A key difference in the contexts of the two reports has nothing to do with the actual content of their critiques. There has been a noticeable heating up in the competition for status and prestige among law schools. Curriculum has finally become part of that competition. Depending on the constituency linked to each school, law schools promote themselves as, for example, places to learn problem solving, places where graduates hit the ground running, or places for the production of leaders, and the students are now savvy enough to ask what these slogans mean in terms of the actual curriculum and teaching program. Brochures are much more likely to feature curricular innovation than they were in the past.

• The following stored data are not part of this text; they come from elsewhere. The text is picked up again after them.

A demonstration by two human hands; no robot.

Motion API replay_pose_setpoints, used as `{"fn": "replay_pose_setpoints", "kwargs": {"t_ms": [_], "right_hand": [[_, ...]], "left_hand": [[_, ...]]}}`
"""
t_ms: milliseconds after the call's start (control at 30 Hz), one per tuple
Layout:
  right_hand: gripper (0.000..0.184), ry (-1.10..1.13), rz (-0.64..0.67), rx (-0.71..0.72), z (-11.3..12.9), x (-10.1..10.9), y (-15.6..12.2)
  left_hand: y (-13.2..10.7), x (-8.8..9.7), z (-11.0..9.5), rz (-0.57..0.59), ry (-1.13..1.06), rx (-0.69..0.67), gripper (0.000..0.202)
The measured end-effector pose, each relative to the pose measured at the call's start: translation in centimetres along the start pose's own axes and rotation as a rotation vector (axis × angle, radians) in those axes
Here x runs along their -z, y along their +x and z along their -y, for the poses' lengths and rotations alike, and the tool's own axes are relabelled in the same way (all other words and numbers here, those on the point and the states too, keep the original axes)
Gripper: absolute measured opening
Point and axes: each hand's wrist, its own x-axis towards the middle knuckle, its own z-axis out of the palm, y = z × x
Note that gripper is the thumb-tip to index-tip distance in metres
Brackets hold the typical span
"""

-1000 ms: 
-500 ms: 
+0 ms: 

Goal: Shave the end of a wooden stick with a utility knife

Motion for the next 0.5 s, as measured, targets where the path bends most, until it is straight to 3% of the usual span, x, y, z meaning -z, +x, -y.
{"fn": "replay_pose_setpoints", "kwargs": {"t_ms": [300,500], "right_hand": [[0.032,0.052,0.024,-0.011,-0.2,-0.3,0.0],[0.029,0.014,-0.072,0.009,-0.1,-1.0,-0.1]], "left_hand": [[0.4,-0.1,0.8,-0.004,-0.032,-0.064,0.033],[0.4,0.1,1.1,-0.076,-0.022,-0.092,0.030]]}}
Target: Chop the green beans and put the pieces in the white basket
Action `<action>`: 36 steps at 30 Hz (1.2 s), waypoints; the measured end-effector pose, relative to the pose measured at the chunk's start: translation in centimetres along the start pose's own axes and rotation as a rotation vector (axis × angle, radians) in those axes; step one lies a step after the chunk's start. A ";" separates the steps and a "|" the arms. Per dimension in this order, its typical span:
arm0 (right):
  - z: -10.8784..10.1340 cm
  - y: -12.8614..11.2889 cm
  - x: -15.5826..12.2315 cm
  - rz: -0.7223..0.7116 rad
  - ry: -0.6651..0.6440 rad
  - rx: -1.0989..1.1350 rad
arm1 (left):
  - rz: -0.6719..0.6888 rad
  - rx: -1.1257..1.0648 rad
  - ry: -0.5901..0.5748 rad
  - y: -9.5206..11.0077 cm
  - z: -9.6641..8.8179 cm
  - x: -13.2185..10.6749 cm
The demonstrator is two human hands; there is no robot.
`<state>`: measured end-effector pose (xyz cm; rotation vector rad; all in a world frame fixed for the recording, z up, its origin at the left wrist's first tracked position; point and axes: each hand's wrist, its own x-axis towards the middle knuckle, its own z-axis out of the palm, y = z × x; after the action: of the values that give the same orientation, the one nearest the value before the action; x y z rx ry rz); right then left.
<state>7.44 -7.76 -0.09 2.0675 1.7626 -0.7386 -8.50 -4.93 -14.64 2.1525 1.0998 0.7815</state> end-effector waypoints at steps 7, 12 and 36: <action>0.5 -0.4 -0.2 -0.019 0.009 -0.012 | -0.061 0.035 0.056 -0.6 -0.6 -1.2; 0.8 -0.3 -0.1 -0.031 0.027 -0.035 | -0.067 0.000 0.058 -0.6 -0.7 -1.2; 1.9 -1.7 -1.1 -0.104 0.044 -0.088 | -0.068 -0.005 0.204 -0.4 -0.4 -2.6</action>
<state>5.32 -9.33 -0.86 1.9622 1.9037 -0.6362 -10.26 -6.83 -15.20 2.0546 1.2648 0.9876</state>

The weak economy has added to this pressure by creating an incentive for law firms to pay more attention to the actual skills of those they hire—not simply their class ranking or the school from which they graduated. Many commentators exaggerate the extent to which the current crisis will lead to a rewriting of the rules for hiring, compensation, and promotion, but there is evidence that some corporate law firms are paying more attention to the actual skills of those they hire. Again, these changes are in sharp contrast to the statement that I heard at new deans’ school in 2005—employers do not care at all about what courses students take or what skills they have—except for the skill of writing exams.
Curriculum reform, in short, is moving faster today that at any time I can remember. It is fueled by the logic of the Carnegie Report, competition among law schools, and a new interest by employers in what the people they hire can bring to the workplace.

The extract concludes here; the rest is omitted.